*** INFORMATION SUPPLIED

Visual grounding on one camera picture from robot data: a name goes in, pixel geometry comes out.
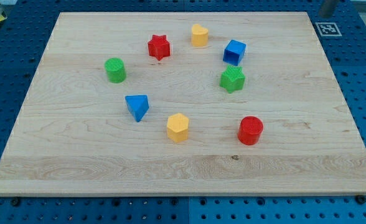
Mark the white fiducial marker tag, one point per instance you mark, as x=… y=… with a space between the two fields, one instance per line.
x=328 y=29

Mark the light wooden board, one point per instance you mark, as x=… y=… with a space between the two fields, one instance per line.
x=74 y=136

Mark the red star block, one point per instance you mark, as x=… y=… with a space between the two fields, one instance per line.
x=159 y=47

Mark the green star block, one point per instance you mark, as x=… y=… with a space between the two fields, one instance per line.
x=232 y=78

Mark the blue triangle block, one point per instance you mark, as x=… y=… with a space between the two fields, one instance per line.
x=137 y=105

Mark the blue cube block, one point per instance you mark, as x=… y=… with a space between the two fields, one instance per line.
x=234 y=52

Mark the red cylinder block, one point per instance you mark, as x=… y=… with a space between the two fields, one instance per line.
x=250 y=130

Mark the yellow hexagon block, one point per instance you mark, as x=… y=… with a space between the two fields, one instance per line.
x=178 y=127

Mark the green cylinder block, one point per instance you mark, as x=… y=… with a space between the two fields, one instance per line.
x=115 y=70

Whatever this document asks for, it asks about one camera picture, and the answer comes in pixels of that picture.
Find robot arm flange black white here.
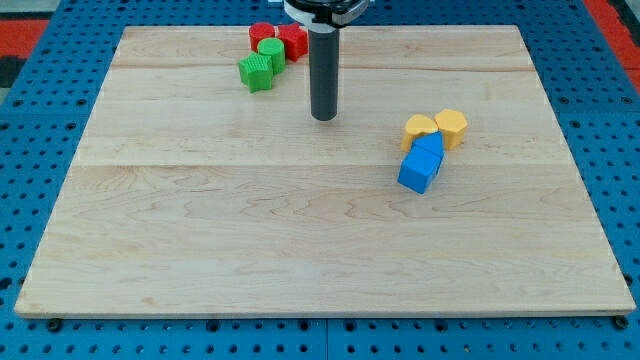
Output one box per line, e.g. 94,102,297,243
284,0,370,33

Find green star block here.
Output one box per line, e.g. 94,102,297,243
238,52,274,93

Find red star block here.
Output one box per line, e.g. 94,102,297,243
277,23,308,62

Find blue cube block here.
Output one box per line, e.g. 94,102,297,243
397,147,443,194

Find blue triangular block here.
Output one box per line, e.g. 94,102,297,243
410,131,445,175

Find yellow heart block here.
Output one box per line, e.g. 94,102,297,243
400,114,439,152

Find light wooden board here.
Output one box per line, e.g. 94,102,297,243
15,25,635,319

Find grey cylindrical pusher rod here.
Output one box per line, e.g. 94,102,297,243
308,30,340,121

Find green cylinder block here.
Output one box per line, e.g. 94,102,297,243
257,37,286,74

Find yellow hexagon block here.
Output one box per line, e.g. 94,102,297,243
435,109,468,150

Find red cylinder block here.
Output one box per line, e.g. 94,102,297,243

******

WORK TO BE COMPLETED
Write out the data exactly, and exclude every picture it holds.

ANSWER SECTION
Visual grounding on one camera picture from robot data: a name goes in, pixel geometry comes out.
Mark the white fiducial marker tag, one point per instance you mark, as x=… y=… with a space between the two fields, one instance per line.
x=328 y=29

Mark the light wooden board, one point per instance you mark, as x=… y=… with a space between the two fields, one instance per line.
x=74 y=136

Mark the red star block, one point per instance you mark, as x=… y=… with a space between the two fields, one instance per line.
x=159 y=47

Mark the green star block, one point per instance you mark, as x=… y=… with a space between the two fields, one instance per line.
x=232 y=78

Mark the blue triangle block, one point per instance you mark, as x=… y=… with a space between the two fields, one instance per line.
x=137 y=105

Mark the blue cube block, one point per instance you mark, as x=… y=… with a space between the two fields, one instance per line.
x=234 y=52

Mark the red cylinder block, one point per instance you mark, as x=… y=… with a space between the two fields, one instance per line.
x=250 y=130

Mark the yellow hexagon block, one point per instance you mark, as x=… y=… with a space between the two fields, one instance per line.
x=178 y=127

Mark the green cylinder block, one point per instance you mark, as x=… y=… with a space between the two fields, one instance per line.
x=115 y=70

Whatever this document asks for, it asks about one camera picture, and the answer comes in pixels of that picture.
Find robot arm flange black white here.
Output one box per line, e.g. 94,102,297,243
284,0,370,33

Find green star block here.
Output one box per line, e.g. 94,102,297,243
238,52,274,93

Find red star block here.
Output one box per line, e.g. 94,102,297,243
277,23,308,62

Find blue cube block here.
Output one box per line, e.g. 94,102,297,243
397,147,443,194

Find blue triangular block here.
Output one box per line, e.g. 94,102,297,243
410,131,445,175

Find yellow heart block here.
Output one box per line, e.g. 94,102,297,243
400,114,439,152

Find light wooden board here.
Output one box per line, e.g. 94,102,297,243
15,25,635,319

Find grey cylindrical pusher rod here.
Output one box per line, e.g. 94,102,297,243
308,30,340,121

Find green cylinder block here.
Output one box per line, e.g. 94,102,297,243
257,37,286,74

Find yellow hexagon block here.
Output one box per line, e.g. 94,102,297,243
435,109,468,150

Find red cylinder block here.
Output one box per line, e.g. 94,102,297,243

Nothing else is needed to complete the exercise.